Le philosophe ne pouvait aborder la question toujours actuelle de l’apostasie. Le grec « apostasia » désigne une révolte, une défection, littéralement il est question « s’écarter, prendre le large, faire front à une impasse ». C’est exprimer que l’on abandonne avec violence une ou plusieurs convictions que l’on a professées au cours d’un temps révolu ou qui suit une voie délétère. La morale en vient à contredire ce qu’elle a affirmé sur la durée.
La question de Simon-Kaipha à Jésus apparaît alors dans un contexte de Kippour : “Combien de fois dois-je pardonner ? Sept fois ?” – Jésus répond : “Soixante-dix (-sept) fois sept fois » (Matthieu 18, 21).

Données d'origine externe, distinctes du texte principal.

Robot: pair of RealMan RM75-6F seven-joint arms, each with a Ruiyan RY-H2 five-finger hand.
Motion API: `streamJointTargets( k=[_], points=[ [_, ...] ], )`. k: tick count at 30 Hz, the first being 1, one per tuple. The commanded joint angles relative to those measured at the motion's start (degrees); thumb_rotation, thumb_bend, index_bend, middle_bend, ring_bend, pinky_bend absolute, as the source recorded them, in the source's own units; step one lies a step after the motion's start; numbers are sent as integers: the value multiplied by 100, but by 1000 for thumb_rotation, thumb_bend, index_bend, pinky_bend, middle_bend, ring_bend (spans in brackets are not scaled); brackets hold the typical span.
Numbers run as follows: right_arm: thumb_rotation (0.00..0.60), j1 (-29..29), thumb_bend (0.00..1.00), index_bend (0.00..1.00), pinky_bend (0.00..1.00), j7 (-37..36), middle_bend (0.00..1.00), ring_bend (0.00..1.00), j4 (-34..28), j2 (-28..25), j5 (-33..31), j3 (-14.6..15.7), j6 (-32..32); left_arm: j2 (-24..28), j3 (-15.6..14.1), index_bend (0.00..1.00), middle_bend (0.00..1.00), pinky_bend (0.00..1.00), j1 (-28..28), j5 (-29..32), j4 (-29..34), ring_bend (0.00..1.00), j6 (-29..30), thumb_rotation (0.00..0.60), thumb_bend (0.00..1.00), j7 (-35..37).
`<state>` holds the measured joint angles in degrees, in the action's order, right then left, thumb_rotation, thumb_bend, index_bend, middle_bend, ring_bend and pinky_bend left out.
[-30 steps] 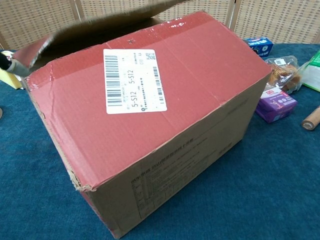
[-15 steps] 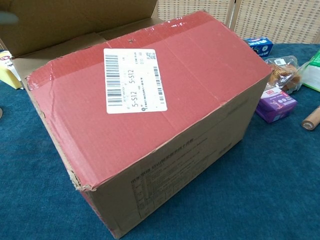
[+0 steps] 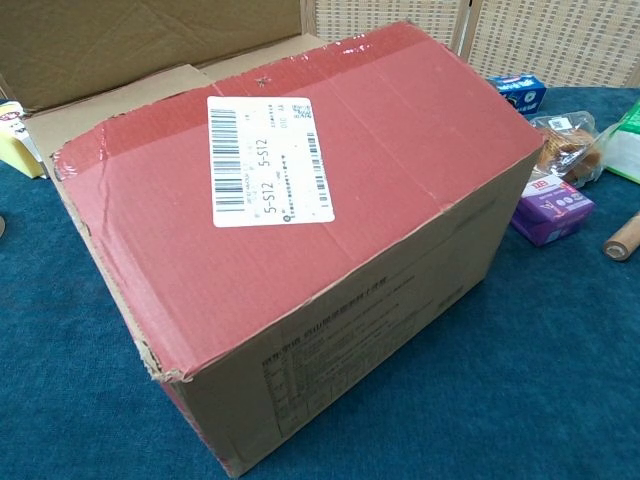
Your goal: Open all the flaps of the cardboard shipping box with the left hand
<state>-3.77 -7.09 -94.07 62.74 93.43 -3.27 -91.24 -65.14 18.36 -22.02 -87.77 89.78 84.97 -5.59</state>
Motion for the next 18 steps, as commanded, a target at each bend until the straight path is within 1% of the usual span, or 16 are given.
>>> streamJointTargets(
  k=[1,6,8,10,14,16,18],
  points=[
    [600,-12,0,0,105,-88,0,0,-31,-21,3,17,37,39,116,0,0,26,-173,236,-396,0,-260,600,51,130],
    [600,-6,0,0,105,-129,0,0,-62,-53,-4,24,40,-165,237,0,0,33,-612,443,-1067,0,-717,600,51,215],
    [600,-6,0,0,105,-100,0,0,-67,-50,-14,22,46,-228,281,0,0,37,-648,538,-1183,0,-718,600,50,381],
    [600,-13,0,0,106,-58,0,0,-72,-35,-24,20,63,-238,355,0,0,41,-668,534,-1211,0,-562,600,51,501],
    [600,-45,0,0,106,-51,0,0,-58,-17,-20,37,137,-84,261,0,0,40,-598,470,-969,0,-519,600,50,633],
    [600,-47,0,0,105,-54,0,0,-49,-18,-17,44,148,36,118,0,0,35,-531,346,-742,0,-534,600,50,716],
    [600,-45,0,0,105,-82,0,0,-56,-26,-12,43,136,212,-108,0,0,29,-456,134,-422,0,-608,600,50,889]
  ],
)
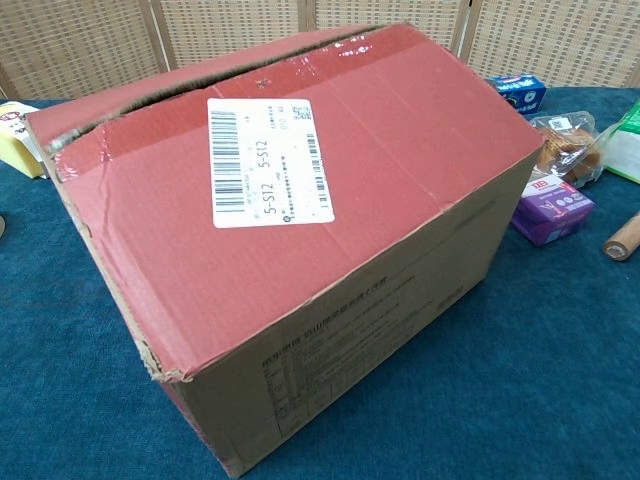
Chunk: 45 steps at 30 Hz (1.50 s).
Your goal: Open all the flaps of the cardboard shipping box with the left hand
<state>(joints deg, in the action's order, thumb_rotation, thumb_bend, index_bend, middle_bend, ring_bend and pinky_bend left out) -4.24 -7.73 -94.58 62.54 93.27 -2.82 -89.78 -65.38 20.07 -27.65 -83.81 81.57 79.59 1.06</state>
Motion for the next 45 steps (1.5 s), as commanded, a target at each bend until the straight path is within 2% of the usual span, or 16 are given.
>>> streamJointTargets(
  k=[1,4,12,25,34,45],
  points=[
    [600,3,0,0,105,-25,0,0,-6,-7,3,-3,-15,292,-370,0,0,29,127,-385,481,0,-79,600,49,260],
    [600,-4,0,0,106,-52,0,0,-3,-11,-12,-10,-6,424,-687,0,0,28,189,-832,698,0,-38,600,42,353],
    [600,-14,0,0,105,-55,0,0,9,-6,-44,-26,8,497,-1255,0,0,10,235,-1584,919,0,13,600,24,732],
    [600,-14,0,0,106,-64,0,0,10,-8,-53,-29,0,191,-1833,0,0,0,191,-2289,1217,0,-24,600,7,832],
    [600,-13,0,0,106,-137,0,0,-6,-29,-47,-32,-14,-392,-1789,0,0,0,119,-2330,1306,0,-80,600,7,133],
    [600,2,0,0,105,-233,0,0,1,-55,-41,-38,-56,-918,-1571,0,0,0,49,-2095,1319,0,-67,600,7,-540]
  ],
)
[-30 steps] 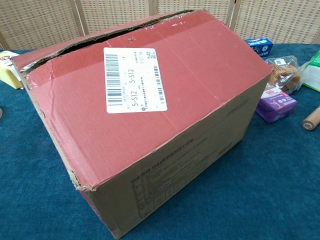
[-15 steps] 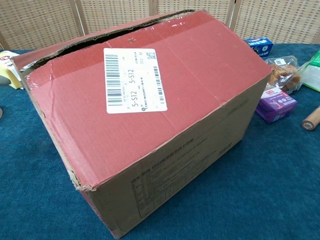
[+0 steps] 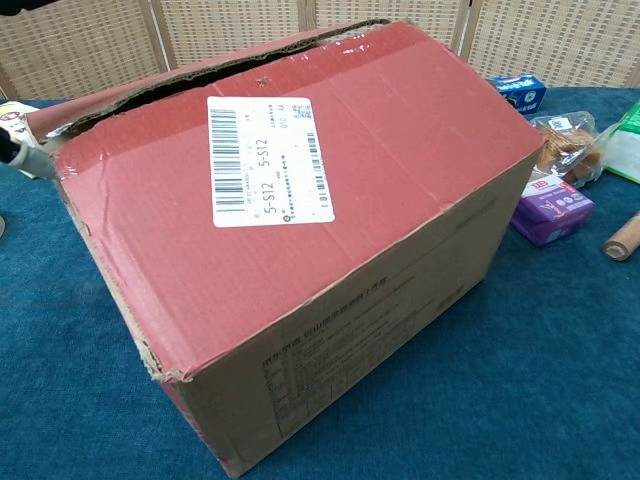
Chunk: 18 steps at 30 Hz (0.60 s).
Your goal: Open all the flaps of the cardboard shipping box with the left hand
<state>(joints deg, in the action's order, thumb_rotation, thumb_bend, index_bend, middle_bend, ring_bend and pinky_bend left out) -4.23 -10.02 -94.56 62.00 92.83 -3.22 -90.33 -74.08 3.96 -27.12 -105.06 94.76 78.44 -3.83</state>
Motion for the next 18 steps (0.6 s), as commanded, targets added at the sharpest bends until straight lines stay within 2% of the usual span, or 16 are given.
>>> streamJointTargets(
  k=[1,5,11,18],
  points=[
    [600,1,0,0,105,-12,0,0,-3,-4,5,3,-2,-68,62,0,0,0,-1,45,-9,0,83,600,7,-80],
    [600,3,12,0,105,-15,0,0,-6,-6,13,8,-4,-125,168,0,0,0,-27,95,-66,0,180,600,15,-152],
    [600,-2,36,0,105,-8,0,0,-7,0,32,20,5,-143,235,0,0,0,-145,103,-156,0,127,600,199,-219],
    [600,-6,33,0,105,-29,0,0,-1,-5,7,16,24,-178,407,0,0,3,-198,270,-232,0,180,600,216,-400]
  ],
)
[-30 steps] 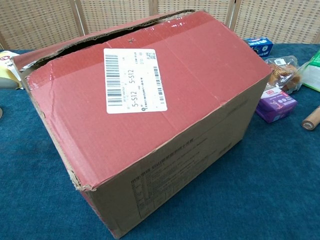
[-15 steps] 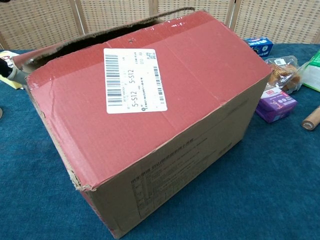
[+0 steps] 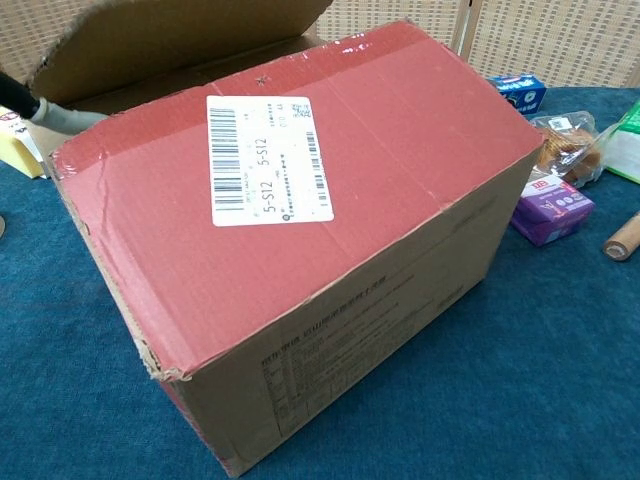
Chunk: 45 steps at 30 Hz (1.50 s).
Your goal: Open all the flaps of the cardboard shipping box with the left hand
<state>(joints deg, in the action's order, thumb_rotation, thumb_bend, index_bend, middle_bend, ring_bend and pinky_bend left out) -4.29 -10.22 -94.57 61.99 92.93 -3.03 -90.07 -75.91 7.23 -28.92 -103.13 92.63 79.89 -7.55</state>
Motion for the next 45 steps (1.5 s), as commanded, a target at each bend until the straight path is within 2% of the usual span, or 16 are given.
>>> streamJointTargets(
  k=[1,9,16,35,45],
  points=[
    [600,0,33,0,106,-19,0,0,-1,-7,-6,-5,-3,27,145,0,0,4,-23,123,-23,0,77,600,217,-37],
    [600,-5,33,0,106,-50,0,0,-2,-21,-5,0,10,477,504,0,0,8,-11,391,154,0,306,600,216,-39],
    [600,-10,34,0,105,-7,0,0,-8,-6,16,14,22,775,675,0,0,9,0,678,187,0,313,600,217,-24],
    [600,-41,33,0,106,-13,0,0,-15,4,15,26,83,1029,814,0,0,10,118,1298,-618,0,380,600,216,405],
    [600,-75,34,0,105,-289,0,0,-127,-103,119,124,182,859,861,0,0,15,-143,1641,-1275,0,-73,600,216,474]
  ],
)
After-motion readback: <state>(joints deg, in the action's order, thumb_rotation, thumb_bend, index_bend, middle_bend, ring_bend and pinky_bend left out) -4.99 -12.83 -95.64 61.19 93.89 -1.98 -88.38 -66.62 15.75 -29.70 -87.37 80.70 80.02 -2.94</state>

C’est en cela que le “pardon” est l’âme du judaïsme et du christianisme. Cela dépasse toute chose démontrable ou explicable. C’est immatériel et pourtant le pardon est sans doute la forme la plus élevée, la plus difficile à atteindre pour l’être humain.
L’âme du pardon est de tout supporter, non que tout soit supportable, loin de là. Mais, très souvent au cours de la journée, me viennent les paroles du psaume “Ils ne savent pas, ils ne comprennent pas – לא יודו לא יבינו”.

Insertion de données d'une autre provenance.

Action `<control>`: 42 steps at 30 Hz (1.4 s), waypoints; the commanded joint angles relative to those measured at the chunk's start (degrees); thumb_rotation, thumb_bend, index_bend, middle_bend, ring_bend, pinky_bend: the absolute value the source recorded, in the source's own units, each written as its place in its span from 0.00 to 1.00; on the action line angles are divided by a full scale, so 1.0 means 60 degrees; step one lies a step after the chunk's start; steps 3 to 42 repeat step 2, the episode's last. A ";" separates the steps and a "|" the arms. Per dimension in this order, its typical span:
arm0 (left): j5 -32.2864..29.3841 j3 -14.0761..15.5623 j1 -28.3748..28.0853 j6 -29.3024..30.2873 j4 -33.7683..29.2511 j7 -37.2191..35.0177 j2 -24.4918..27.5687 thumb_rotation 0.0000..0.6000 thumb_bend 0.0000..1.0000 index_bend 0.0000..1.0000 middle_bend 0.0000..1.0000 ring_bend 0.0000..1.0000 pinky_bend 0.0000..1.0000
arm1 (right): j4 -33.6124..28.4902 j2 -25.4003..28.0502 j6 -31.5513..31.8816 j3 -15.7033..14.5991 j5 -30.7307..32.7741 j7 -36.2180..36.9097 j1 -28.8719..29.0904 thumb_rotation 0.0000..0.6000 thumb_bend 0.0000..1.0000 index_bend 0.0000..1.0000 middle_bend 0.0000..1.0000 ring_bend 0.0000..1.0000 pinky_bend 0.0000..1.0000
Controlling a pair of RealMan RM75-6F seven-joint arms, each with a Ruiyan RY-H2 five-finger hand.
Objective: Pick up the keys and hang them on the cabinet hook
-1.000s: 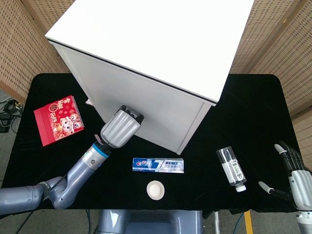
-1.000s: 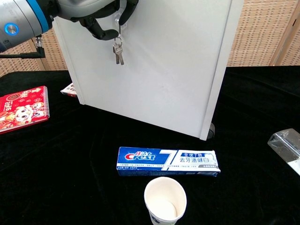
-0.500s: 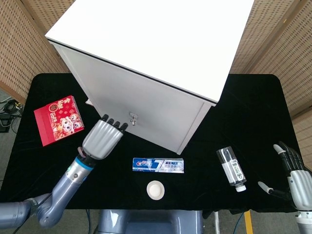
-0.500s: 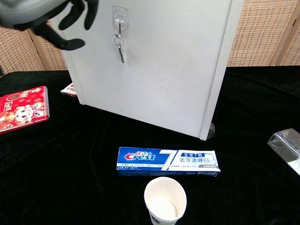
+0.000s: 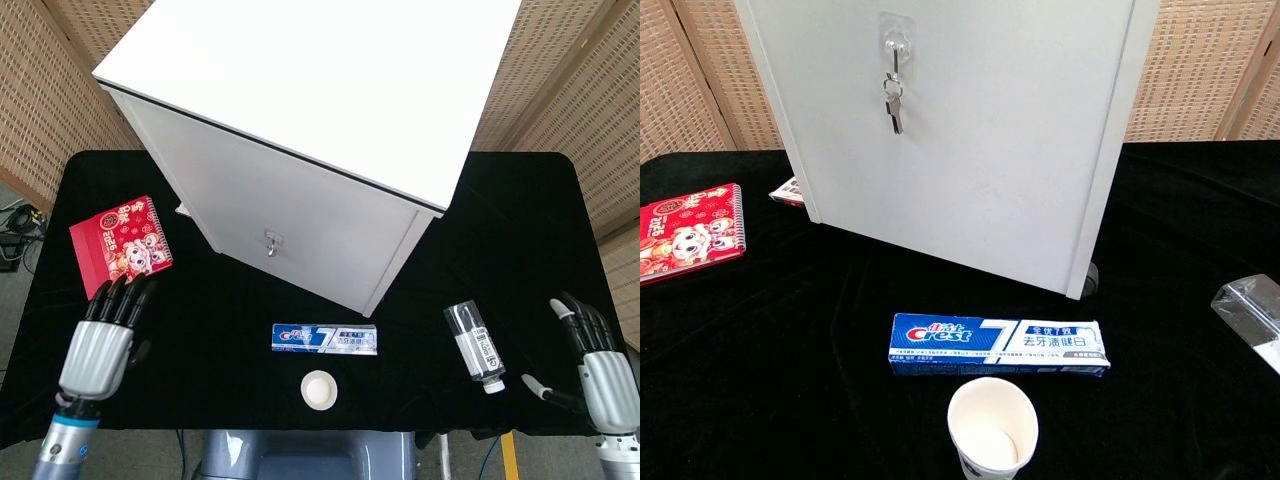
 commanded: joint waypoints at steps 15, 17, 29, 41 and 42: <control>-0.0070 0.0378 0.0828 0.0331 0.0280 -0.1108 0.0335 1.00 0.23 0.00 0.00 0.00 0.00 | -0.0008 -0.0088 -0.0073 -0.0017 0.0020 -0.0195 0.0014 1.00 0.09 0.00 0.00 0.00 0.00; -0.0070 0.0378 0.0828 0.0331 0.0280 -0.1108 0.0335 1.00 0.23 0.00 0.00 0.00 0.00 | -0.0008 -0.0088 -0.0073 -0.0017 0.0020 -0.0195 0.0014 1.00 0.09 0.00 0.00 0.00 0.00; -0.0070 0.0378 0.0828 0.0331 0.0280 -0.1108 0.0335 1.00 0.23 0.00 0.00 0.00 0.00 | -0.0008 -0.0088 -0.0073 -0.0017 0.0020 -0.0195 0.0014 1.00 0.09 0.00 0.00 0.00 0.00; -0.0070 0.0378 0.0828 0.0331 0.0280 -0.1108 0.0335 1.00 0.23 0.00 0.00 0.00 0.00 | -0.0008 -0.0088 -0.0073 -0.0017 0.0020 -0.0195 0.0014 1.00 0.09 0.00 0.00 0.00 0.00; -0.0070 0.0378 0.0828 0.0331 0.0280 -0.1108 0.0335 1.00 0.23 0.00 0.00 0.00 0.00 | -0.0008 -0.0088 -0.0073 -0.0017 0.0020 -0.0195 0.0014 1.00 0.09 0.00 0.00 0.00 0.00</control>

Comment mesurer la cohérence de densité humaine ?
Or, le mot « perversion » vient du latin « pervertere » qui signifie « retourner, renverser » comme dans le cas de la conversion-techouva/תשובה ». Il faut s’interroger sur cette propension – quasi morbide – de systématiquement tourner retournement positif vers l’Eternel en des transgressions lâches et dégradantes.
La joie du mois d’Adar est comparable à celle qui traverse le Grand Jeûne ou Quarante Jours (Carême) des Chrétiens d’Orient dans leurs célébrations faites de paisible quiétude et de confiance. Les choses sont plus problématiques cette année.

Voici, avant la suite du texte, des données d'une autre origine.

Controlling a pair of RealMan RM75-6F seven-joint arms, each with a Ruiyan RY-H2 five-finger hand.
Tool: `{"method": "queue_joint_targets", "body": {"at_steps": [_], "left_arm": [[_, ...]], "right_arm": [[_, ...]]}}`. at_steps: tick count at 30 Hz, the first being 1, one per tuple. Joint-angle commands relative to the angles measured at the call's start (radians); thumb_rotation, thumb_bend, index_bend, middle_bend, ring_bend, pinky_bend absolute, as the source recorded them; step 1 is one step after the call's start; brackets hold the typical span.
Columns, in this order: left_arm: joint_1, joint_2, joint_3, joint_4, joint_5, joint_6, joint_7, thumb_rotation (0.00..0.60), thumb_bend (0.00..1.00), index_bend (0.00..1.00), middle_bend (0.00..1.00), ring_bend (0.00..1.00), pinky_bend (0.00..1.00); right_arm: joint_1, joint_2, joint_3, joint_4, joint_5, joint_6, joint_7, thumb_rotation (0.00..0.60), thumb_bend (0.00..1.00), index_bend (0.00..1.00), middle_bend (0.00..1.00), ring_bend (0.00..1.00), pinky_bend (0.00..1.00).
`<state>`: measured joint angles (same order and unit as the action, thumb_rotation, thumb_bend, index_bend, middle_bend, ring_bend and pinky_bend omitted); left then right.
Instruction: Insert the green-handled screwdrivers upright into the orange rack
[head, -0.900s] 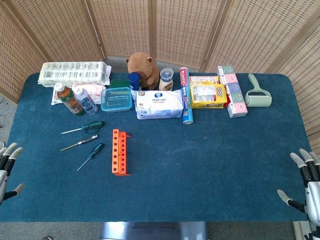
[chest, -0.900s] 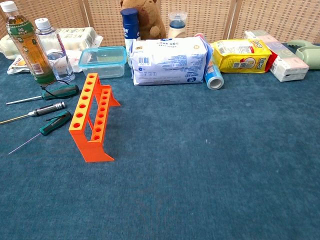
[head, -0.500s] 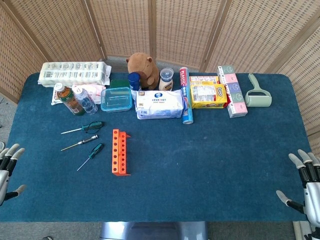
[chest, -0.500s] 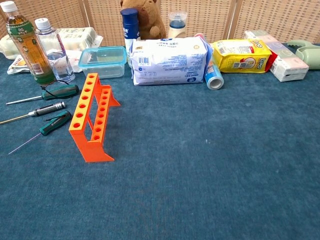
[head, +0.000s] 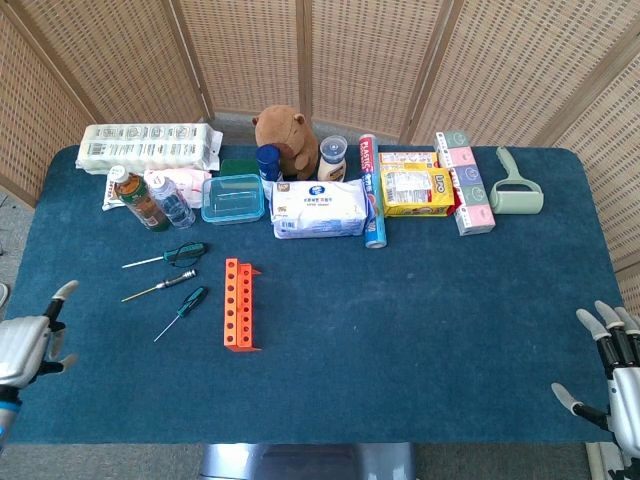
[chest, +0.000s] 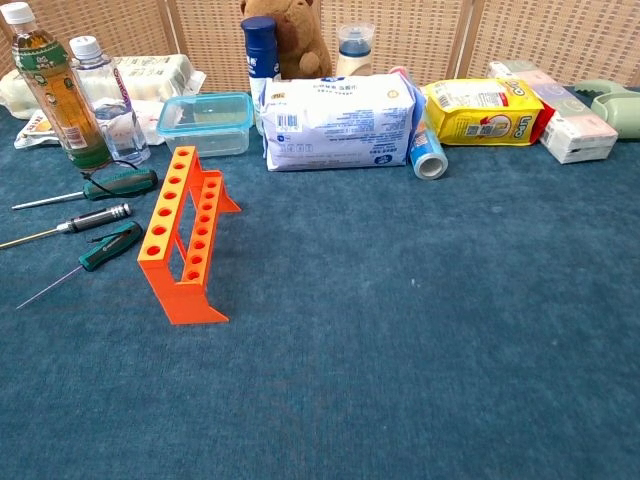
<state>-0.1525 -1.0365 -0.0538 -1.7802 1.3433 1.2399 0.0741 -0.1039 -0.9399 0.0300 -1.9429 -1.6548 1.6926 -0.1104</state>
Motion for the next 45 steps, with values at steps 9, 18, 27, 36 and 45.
{"method": "queue_joint_targets", "body": {"at_steps": [9,18,27,36,45], "left_arm": [[-0.262,-0.062,-0.081,-0.002,-0.295,-0.423,0.037,0.600,0.11,0.00,0.87,0.86,0.91],[-0.389,-0.065,-0.101,-0.014,-0.430,-0.626,-0.028,0.600,0.11,0.00,0.87,0.87,0.91],[-0.459,-0.078,-0.062,-0.016,-0.544,-0.609,0.024,0.600,0.12,0.00,0.87,0.87,0.91],[-0.509,-0.116,-0.016,0.017,-0.648,-0.573,0.072,0.600,0.12,0.00,0.87,0.87,0.91],[-0.557,-0.160,0.022,0.062,-0.731,-0.571,0.104,0.600,0.12,0.00,0.87,0.87,0.91]], "right_arm": [[0.001,0.002,0.004,0.000,0.008,0.000,0.002,0.600,0.00,0.13,0.08,0.02,0.00],[0.000,0.005,0.005,0.001,0.010,0.001,0.009,0.600,0.00,0.13,0.08,0.02,0.00],[-0.002,0.011,0.005,0.002,0.009,0.005,0.023,0.600,0.00,0.13,0.08,0.02,0.00],[-0.002,0.014,0.004,0.002,0.009,0.004,0.030,0.600,0.00,0.13,0.08,0.02,0.00],[-0.002,0.018,0.005,0.002,0.012,0.003,0.041,0.600,0.00,0.13,0.08,0.02,0.00]]}}
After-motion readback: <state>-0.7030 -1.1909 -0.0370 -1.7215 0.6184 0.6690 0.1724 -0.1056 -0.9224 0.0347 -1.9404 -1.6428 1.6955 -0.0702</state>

Pourtant, la joie commence surtout par le 7 Adar, jour de commémoration de la naissance et de la mort de Moïse. Une soirée et une journée d’étude. Celui qui a foi est conscient qu’il ne sait rien ou bien peu de choses.
Dans des périodes de grande confusion, il est facile de donner des avis, des conseils qui s’avèrent vides, sans fondement.
Je le redis sans cesse et plus particulièrement cette année 2024 – 5784 (juive) et 1445 (de l’Hégire) : à Jérusalem, – comme à cette heure dans le monde – je pense en particulier à l’Ukraine, mais aussi Gaza, le Néguev, la Syrie, l’Arménie, La Plaine de Ninive – il y a des âmes qui crient, hurlent – non seulement les vieilles souffrances des multiples persécutions. Il y a le cri de l’âme de tout habitant, de tout peuple, langue, nation, de souffrances si peu comprises et explicables qu’il ne semble rester que la solution de la déraison.
Alors, comme le poète yiddish Avrom (Abrashe) Sutzkever l’écrivit avec le sang de son âme : « Qui restera ? Dieu restera. N’est-ce pas suffisant pour toi ? / װער װעט בלײַבן? גאָט װעט בלײַבן, איז דיר ניט גענוג? ».